If you have read the welcome post, you will know that I was a mathematics tutor for five years. My students may not have realised it, but their questions often strengthened my understanding of mathematics.

On one such occasion, a student directed my attention to a page of their statistics assignment. The question read, “Stand on a sidewalk for 15 minutes and tally the cars you see in their colour, be it red, white, blue, black or green. Plot your results”. Below this was a neatly-drawn histogram with appropriate plotting elements.

This student couldn’t understand why they received full marks for their data collection but only half of the allocated marks for their plot. I replied, “It seems to me that you used a histogram instead of a bar or column chart— histograms aren’t the right chart for categorical data.” Until that moment, I was unaware of my unconscious absorption of some unspoken but foundational data visualisation rules — that appropriate chart usage depends on the data types of the variables in the diagram.

Why is this? Histograms have no spaces between the columns, suggesting that the data are at least ordinal, if not continuous. In contrast, column charts have gaps between the columns to imply that the data are separated categorically, though numbers may also represent these categories.

Fig 1: The difference between a histogram and a column chart is whether their variables are continuous or discrete.

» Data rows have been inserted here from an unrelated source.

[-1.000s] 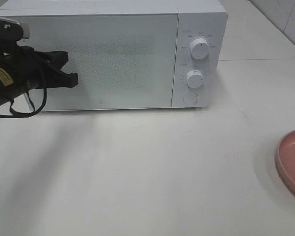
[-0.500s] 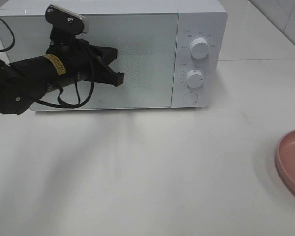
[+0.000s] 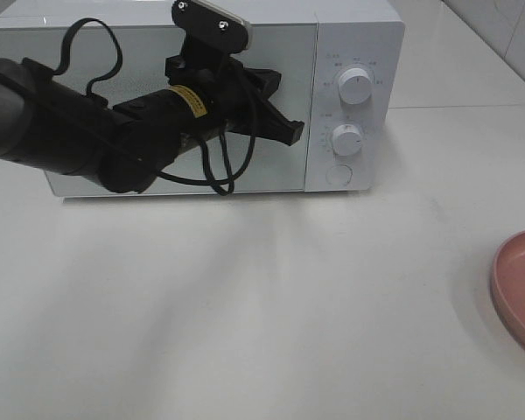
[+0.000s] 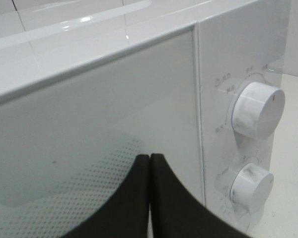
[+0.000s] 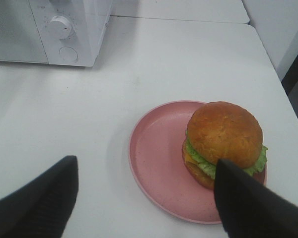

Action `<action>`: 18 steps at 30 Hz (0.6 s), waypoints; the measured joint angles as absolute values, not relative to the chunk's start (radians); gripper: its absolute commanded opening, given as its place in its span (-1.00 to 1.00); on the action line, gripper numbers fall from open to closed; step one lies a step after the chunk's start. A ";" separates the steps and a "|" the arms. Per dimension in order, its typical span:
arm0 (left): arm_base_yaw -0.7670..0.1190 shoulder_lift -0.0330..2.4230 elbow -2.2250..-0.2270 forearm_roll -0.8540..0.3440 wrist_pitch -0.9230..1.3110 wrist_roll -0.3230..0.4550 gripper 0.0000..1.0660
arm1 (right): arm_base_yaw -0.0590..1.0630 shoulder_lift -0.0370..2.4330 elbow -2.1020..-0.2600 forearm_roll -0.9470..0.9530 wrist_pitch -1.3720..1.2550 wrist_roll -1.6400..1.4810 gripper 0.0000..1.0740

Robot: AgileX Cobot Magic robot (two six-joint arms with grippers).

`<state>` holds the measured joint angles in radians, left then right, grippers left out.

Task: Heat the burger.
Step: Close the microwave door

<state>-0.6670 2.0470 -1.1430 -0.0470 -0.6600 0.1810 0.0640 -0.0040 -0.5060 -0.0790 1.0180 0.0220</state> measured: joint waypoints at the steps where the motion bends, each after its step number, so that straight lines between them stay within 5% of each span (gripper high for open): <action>1: -0.667 2.047 -1.143 -0.047 -0.660 0.181 -1.00 | 0.064 -0.004 -0.506 -0.079 1.018 0.022 0.36; 3: -0.727 2.057 -1.185 -0.258 -0.628 0.338 -1.00 | 0.064 -0.004 -0.506 -0.079 1.018 0.022 0.36; 6: -0.761 2.058 -1.209 -0.400 -0.619 0.448 -1.00 | 0.064 -0.004 -0.506 -0.079 1.018 0.022 0.36; 18: -0.824 1.991 -1.249 -0.643 -0.621 0.584 -1.00 | 0.064 -0.004 -0.506 -0.079 1.018 0.022 0.36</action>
<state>-0.8240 1.9910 -1.2490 -0.6430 -0.6210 0.5840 0.0640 -0.0040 -0.5060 -0.0790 1.0180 0.0220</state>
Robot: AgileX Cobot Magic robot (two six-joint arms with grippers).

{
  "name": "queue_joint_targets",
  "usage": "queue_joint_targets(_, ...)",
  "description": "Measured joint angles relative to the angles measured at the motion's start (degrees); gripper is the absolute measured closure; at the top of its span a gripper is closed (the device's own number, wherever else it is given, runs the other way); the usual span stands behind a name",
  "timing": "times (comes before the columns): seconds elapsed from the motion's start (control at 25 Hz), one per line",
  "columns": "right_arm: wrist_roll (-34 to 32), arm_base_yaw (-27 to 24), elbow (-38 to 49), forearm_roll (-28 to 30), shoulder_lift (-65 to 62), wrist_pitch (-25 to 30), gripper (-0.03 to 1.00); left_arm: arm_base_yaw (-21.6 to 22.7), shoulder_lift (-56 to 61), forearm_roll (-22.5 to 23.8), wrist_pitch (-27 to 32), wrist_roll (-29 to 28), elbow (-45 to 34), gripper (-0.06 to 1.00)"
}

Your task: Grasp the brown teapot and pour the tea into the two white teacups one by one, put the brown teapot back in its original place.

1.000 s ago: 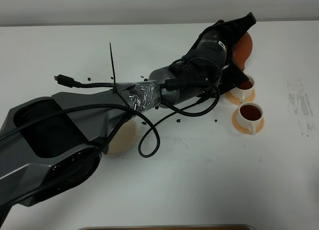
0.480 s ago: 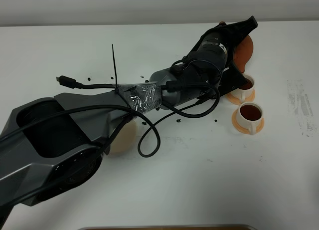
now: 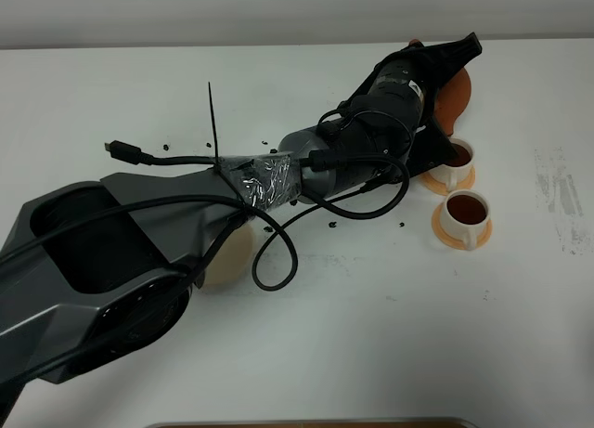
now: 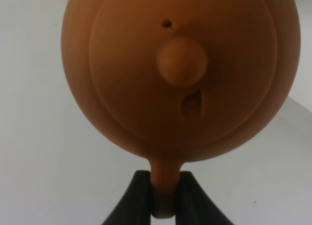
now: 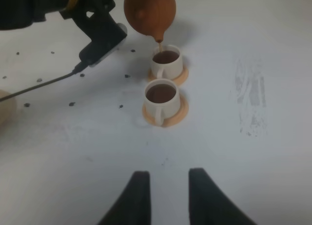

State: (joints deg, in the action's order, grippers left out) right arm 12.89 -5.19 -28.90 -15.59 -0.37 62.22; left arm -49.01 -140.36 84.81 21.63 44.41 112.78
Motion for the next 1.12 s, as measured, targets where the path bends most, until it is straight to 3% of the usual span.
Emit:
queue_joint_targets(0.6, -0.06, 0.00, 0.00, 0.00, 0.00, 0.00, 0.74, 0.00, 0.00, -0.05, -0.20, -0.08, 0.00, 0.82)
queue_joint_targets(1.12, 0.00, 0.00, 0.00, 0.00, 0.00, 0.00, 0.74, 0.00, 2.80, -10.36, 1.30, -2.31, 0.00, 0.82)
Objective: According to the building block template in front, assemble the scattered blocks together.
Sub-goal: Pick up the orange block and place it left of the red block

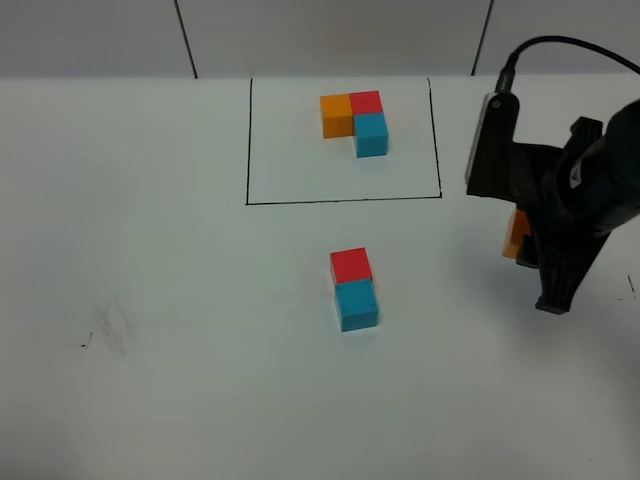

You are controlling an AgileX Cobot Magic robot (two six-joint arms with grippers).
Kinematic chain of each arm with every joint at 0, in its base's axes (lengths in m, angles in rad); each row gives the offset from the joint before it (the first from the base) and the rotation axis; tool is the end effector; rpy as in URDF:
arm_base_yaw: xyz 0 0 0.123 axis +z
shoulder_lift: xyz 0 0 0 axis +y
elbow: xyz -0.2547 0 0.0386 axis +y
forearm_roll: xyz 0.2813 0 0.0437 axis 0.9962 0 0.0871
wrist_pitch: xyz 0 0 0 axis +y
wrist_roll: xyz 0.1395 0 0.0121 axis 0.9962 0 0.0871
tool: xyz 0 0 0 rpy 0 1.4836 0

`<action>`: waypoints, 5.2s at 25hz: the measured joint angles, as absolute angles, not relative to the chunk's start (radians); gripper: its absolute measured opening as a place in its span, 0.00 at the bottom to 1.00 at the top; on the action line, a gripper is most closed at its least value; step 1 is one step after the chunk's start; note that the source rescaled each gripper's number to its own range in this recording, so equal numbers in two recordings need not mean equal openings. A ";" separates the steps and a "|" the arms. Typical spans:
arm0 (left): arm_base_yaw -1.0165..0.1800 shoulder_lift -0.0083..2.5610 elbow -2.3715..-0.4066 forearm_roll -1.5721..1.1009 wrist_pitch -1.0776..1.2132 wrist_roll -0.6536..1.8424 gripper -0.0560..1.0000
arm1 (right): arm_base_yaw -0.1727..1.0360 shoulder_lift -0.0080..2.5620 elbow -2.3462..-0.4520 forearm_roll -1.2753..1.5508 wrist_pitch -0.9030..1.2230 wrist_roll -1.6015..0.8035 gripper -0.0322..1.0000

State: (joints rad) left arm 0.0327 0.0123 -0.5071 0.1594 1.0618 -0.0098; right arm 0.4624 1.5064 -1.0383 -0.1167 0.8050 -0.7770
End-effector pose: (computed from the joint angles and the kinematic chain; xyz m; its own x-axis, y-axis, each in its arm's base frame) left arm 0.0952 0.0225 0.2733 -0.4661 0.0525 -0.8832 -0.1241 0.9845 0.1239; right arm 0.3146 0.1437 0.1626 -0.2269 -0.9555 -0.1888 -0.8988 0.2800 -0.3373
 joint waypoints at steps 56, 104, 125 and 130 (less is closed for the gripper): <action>0.033 0.012 -0.507 0.159 1.062 -0.010 0.05 | 0.815 2.237 -1.666 0.118 0.854 -1.173 0.45; 0.033 0.012 -0.507 0.159 1.062 -0.011 0.05 | 0.727 2.279 -1.668 0.134 0.890 -1.136 0.45; 0.033 0.012 -0.507 0.159 1.062 -0.011 0.05 | 0.719 2.286 -1.677 0.136 0.917 -1.180 0.45; 0.033 0.012 -0.507 0.159 1.062 -0.011 0.05 | 0.717 2.286 -1.677 0.127 0.919 -1.183 0.45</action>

It was not explicitly taught to me that some charts are appropriate for combinations of specific variable types. The discovery that there exists an underlying set of rules for visualisation choice was mostly self-directed. The conversation with my student taught me to base my data visualisation choices on variable data types. This article will define the processes I have learnt for creating a visualisation, from nominating a set of possible charts to filtering them and adding dimensionality.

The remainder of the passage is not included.